-- PROVIDED MATERIAL --

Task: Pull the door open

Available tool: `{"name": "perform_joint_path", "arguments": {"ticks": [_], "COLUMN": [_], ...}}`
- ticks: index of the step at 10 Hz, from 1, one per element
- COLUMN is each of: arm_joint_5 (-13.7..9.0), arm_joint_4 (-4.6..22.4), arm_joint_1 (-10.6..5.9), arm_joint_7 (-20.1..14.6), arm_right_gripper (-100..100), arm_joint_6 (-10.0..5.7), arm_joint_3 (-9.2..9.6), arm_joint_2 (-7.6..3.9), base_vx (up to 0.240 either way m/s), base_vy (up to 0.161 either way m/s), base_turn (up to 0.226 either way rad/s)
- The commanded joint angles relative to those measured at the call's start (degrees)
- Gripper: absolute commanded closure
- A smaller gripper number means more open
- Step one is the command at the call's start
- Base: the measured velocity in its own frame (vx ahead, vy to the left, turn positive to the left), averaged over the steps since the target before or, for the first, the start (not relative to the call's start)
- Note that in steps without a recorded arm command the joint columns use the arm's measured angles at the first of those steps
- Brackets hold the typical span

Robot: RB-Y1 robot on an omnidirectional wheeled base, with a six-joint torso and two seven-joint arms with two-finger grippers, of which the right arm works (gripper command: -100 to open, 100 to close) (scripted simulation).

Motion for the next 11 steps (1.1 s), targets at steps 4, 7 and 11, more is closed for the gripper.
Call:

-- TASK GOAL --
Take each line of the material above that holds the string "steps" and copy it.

-- ANSWER TO THIS TASK --
- Base: the measured velocity in its own frame (vx ahead, vy to the left, turn positive to the left), averaged over the steps since the target before or, for the first, the start (not relative to the call's start)
- Note that in steps without a recorded arm command the joint columns use the arm's measured angles at the first of those steps
Motion for the next 11 steps (1.1 s), targets at steps 4, 7 and 11, more is closed for the gripper.

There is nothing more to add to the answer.